D.C. mayoral candidate Linda Cropp’s campaign paid petitioners $1 for every signature they collected to get her name on the ballot, a practice that landed current Mayor Anthony Williams in trouble four years ago.
Paying signature-gatherers by the amount of names they collect is legal in D.C., but election watchdogs argue that it encourages fraud and many states ban the practice. Williams was fined more than $250,000 in 2002 because many of the signatures he paid for turned out to be fake.
Mayoral candidates were required to collect the signatures of 2,000 registered voters by Wednesday in order to get on the Sept. 12 primary ballot.
Marshall Brown, a campaign consultant for the Cropp campaign, told The Examiner that he paid about nine people $1 for each signature that they collected. He said they collected about eight percent, or about 1,200, of the 15,000 signatures that the campaign gathered as a whole.

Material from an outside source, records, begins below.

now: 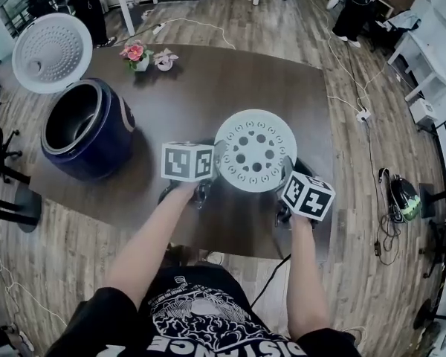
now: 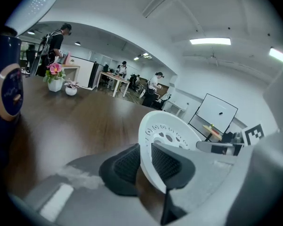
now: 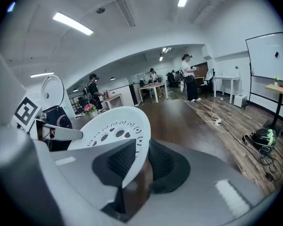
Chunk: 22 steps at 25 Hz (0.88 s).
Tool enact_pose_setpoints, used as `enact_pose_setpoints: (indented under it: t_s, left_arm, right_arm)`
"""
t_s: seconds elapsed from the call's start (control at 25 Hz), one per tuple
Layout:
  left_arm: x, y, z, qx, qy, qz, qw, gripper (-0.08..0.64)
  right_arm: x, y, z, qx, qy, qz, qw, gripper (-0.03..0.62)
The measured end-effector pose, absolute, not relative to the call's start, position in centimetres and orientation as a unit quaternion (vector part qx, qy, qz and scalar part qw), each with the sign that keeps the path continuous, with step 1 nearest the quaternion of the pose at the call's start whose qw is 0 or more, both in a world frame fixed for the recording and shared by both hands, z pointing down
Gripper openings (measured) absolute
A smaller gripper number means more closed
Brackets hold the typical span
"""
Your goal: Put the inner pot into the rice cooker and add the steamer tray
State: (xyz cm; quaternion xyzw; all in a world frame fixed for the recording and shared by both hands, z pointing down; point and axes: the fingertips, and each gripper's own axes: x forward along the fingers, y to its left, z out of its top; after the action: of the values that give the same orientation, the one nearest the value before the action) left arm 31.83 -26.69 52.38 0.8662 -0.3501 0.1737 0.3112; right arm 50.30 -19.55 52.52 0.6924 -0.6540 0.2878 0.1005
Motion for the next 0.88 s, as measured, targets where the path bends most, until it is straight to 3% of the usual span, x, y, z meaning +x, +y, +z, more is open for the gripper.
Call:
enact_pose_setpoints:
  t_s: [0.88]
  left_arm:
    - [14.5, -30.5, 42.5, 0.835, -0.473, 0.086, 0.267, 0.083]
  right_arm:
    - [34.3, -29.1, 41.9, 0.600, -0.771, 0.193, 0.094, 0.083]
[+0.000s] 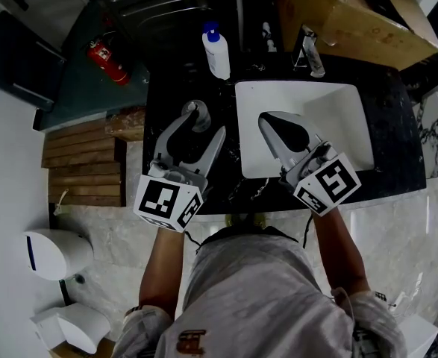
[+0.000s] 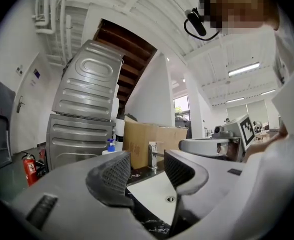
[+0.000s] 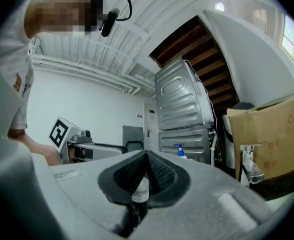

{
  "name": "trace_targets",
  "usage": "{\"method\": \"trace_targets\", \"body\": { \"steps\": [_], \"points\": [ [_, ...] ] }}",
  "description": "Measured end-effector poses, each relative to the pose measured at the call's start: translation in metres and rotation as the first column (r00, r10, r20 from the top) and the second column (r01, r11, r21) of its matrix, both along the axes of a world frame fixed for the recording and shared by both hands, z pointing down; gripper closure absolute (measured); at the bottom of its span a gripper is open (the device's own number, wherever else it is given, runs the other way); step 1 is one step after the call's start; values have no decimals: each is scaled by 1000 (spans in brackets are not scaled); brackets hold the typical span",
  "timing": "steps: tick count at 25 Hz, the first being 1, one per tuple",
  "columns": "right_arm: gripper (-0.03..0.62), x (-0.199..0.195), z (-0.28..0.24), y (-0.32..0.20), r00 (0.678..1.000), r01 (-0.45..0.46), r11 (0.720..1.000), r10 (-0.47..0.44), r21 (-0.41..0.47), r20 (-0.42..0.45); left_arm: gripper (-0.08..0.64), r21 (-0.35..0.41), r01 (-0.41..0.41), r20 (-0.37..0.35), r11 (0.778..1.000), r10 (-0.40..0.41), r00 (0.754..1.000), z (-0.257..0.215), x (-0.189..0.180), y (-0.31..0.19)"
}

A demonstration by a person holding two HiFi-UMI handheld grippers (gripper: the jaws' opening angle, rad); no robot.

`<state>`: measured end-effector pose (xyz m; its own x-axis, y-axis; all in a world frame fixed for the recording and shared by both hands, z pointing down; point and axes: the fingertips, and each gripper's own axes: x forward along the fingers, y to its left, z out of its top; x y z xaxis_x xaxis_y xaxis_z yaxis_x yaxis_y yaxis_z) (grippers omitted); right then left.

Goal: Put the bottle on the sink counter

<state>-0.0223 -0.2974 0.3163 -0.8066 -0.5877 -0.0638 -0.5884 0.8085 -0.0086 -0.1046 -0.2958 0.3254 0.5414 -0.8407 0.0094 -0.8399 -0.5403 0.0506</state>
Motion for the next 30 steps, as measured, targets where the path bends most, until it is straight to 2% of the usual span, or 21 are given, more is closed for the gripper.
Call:
{"method": "trace_targets", "body": {
  "steps": [7,13,30],
  "points": [
    [592,0,-4,15,1000,0,1000,0,9,18,473,24,-28,-33,999,29,999,-15,19,17],
    [592,4,-4,25,999,-10,1000,10,10,33,558,47,-44,-22,998,45,999,-19,29,22],
    [592,4,-4,29,1000,-15,1000,14,23,27,560,73,-56,10,996,55,998,-25,34,29]
  ]
}}
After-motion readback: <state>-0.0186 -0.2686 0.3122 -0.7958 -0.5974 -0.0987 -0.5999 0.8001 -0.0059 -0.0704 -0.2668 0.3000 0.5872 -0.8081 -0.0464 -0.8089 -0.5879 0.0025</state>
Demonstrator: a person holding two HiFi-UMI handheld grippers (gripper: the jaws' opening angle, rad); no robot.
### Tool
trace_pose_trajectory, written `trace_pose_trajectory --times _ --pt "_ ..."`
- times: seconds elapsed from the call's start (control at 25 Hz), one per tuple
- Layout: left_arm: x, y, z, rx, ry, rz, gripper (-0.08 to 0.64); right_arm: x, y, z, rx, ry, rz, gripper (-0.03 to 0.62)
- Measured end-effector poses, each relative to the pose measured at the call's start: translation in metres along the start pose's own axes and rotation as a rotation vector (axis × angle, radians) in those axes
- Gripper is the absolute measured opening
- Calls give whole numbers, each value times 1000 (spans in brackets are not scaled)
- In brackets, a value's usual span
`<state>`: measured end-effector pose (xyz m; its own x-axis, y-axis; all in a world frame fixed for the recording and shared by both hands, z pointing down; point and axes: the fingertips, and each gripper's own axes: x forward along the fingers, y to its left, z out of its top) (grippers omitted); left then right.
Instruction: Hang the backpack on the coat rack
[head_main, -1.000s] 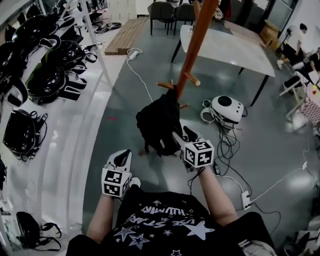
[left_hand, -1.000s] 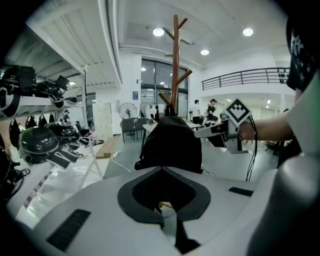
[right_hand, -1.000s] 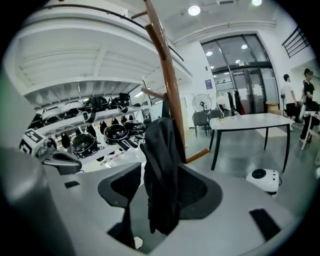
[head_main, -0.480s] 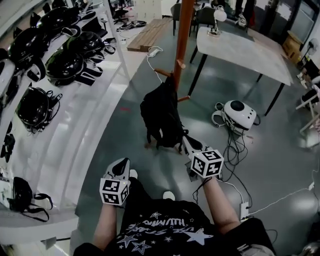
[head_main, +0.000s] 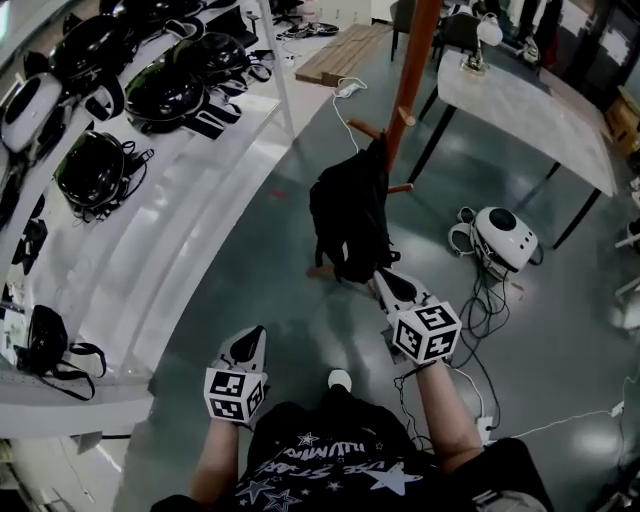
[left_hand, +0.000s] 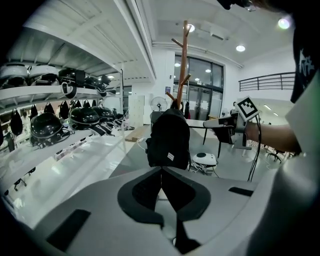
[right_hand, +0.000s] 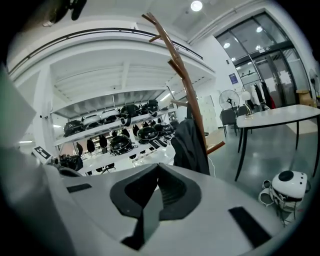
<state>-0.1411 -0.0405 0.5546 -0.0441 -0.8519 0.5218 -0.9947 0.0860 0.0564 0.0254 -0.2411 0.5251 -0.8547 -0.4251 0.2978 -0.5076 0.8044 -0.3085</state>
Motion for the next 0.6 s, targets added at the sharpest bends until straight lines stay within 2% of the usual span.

Brown and Cropp campaign spokesman Ron Eckstein said the practice has being going on in the District for decades and accused the opposing campaigns of Adrian Fenty and Marie Johns of doing the same.
“That’s a lie,” said Johns spokeswoman Liz Rose. Fenty and Johns campaign said only volunteers and paid staff collected signatures.
“We caught them and now they’re desperate,” Fenty campaign Alec Evans said. Evans said their campaign learned of the practice from one of Cropp’s signature-collectors.
Eckstein said the Cropp campaign verified the first 4,000 signatures against the voter rolls to make sure all were registered in D.C.
In 2002, Mayor Williams turned in thousands of fake signatures and failed to qualify for the Democratic primary. He had collected 10,000 and 9,000 were challenged. Williams then launched a write-in campaign to win the nomination.
SIGNATURES
» Lobbyist Michael Brown collected more than 2,000.
» Council Chairman Linda Cropp reported 15,000.
» Council Member Adrian Fenty collected 21,500.
» Marie Johns, a retired Verizon executive, collected 10,000.
» Council Member Vincent Orange Sr. collected nearly 6,000.